St. Petersfahrt

St. Petersfahrt 2023

St. Petersfahrt 2020

Zürich, 30. Januar 2023. Ab 19.00 Uhr führte unser Zunftmeister Lucius Blattner zusammen mit unserem Pfleger Markus Enggist ‘segg’ und erfolgreich durch die Zunftversammlung. Darum konnte unsere Widder-Zunft sodann pünktlich um 19.30 Uhr starten und von der Augustinergasse via Bahnhofstrasse über den Rennweg hin zur St. Peterhofstatt laufen, begleitet von unserem einmaligen Zunftspiel sowie von vielen fröhlichen Spalier-Zaungästen am Strassenrand.

Auf der St. Peterhofstatt erwarteten uns nicht nur viele Partnerinnen und Kinder unserer Zünfter, sondern vor allem auch die Hauptperson, nämlich die «neue» Frau Pfarrerin vom St. Peter, Frau Cornelia Camichel. «Dieses Jahr ist alles anders – und doch gleich: Eine neue Pfarrerin, ein neuer Zunftmeister – nur das Wetter ist wie immer unbarmherzig mit den Hemdträgern unserer Zunft», begrüsste unser Zunftmeister alle Anwesenden.
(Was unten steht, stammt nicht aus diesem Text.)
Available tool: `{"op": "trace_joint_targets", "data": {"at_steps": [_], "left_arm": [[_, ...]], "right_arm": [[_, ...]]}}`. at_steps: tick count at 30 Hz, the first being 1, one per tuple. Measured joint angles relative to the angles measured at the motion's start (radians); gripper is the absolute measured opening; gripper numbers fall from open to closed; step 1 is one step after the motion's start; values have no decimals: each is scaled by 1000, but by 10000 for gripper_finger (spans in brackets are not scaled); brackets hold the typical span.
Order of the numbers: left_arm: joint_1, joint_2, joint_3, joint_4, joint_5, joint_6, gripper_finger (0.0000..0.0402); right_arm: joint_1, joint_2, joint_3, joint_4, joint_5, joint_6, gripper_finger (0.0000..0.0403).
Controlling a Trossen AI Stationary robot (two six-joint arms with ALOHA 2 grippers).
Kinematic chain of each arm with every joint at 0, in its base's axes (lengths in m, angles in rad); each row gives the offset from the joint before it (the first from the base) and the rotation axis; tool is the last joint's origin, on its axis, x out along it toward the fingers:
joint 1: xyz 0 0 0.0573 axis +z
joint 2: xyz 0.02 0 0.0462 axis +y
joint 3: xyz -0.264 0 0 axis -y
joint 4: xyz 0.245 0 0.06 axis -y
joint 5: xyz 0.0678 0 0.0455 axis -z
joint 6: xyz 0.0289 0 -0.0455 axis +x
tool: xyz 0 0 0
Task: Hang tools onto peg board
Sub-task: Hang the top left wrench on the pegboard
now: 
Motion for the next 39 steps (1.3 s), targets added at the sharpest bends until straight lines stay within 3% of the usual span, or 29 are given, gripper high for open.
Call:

Lucius führte uns sodann präzis und spannend in den historischen Bogen über die Geschichte der St. Petersfahrt. (Anmerkung der Redaktion: für detailliertes Nachlesen einfach auf www.zunft-widder.ch / Historische Anlässe – mega spannend!). Weiter stellte unser Zunftmeister sodann Frau Pfarrerin Camichel vor. Als Bündnerin kam sie von den beschaulichen Bergen nach Zürich, sozusagen in die «Bronx» der Schweiz und hat sich beim St. Peter sofort heimisch gefühlt.
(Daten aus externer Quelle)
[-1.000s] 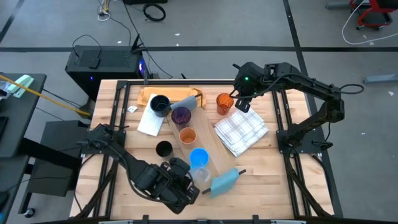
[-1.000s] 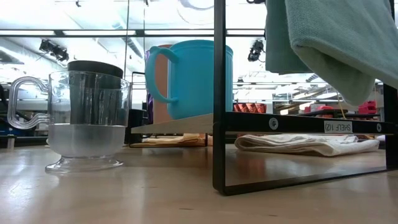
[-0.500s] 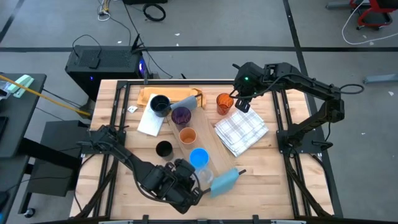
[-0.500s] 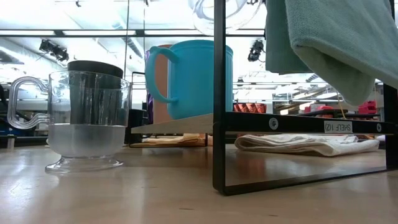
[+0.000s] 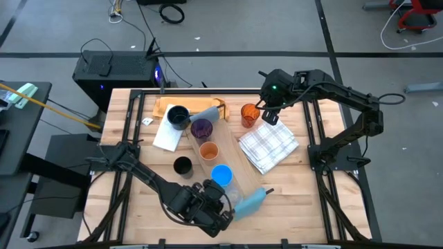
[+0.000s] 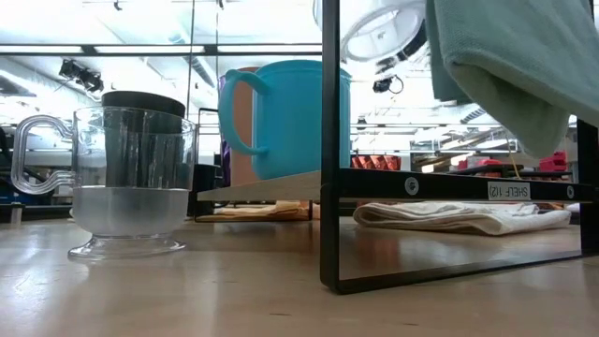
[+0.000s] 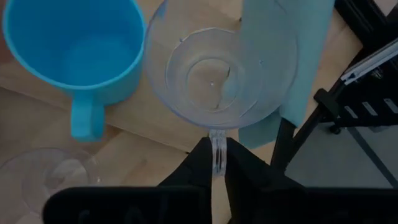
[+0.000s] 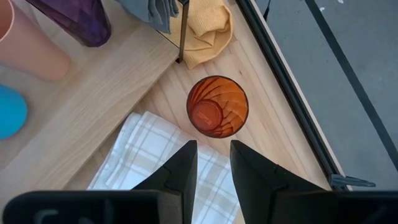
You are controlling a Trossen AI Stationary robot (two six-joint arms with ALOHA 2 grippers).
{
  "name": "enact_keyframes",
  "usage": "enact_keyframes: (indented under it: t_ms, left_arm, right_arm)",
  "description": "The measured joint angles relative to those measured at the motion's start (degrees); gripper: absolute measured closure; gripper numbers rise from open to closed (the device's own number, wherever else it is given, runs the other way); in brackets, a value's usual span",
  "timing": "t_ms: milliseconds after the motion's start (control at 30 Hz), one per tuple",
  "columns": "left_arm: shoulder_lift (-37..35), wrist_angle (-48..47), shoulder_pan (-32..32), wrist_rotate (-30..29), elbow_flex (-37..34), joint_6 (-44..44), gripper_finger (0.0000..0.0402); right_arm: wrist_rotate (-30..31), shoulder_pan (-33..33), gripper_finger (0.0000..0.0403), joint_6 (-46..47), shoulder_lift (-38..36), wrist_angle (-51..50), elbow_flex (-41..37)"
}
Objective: Stack small to large cups/mugs on shelf
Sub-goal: Put the top transparent mug on the shelf
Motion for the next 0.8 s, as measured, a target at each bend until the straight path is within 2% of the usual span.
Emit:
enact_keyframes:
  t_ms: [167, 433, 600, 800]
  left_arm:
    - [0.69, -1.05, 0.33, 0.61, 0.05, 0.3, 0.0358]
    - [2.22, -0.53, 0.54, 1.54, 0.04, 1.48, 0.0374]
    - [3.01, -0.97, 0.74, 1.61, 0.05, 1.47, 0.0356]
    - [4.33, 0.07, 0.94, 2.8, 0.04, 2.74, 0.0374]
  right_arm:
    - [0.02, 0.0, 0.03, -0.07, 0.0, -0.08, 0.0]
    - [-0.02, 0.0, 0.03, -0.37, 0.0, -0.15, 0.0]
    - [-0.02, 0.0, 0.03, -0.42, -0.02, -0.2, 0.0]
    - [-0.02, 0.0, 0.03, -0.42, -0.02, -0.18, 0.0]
Über einen recht umfangreichen aber markanten Argumentations-Weg (ist sich unser Zunftmeister als Anwalt ja gewöhnt) zum Thema «Fleischkonsum» bezüglich Moral / Wahrheit / Meinungsfreiheit / liberales Denken / Umgang mit Mehrheiten und Minderheiten / gegenseitigen Respekt kam unser Zunftmeister sodann zur (Gretchen)Frage für Pfarrerin Camichel: «Wie siehst Du als Vertreterin eines bewährten Glaubenssystems diese Entwicklungen und welchen Rat gibst Du uns mit auf den Weg?»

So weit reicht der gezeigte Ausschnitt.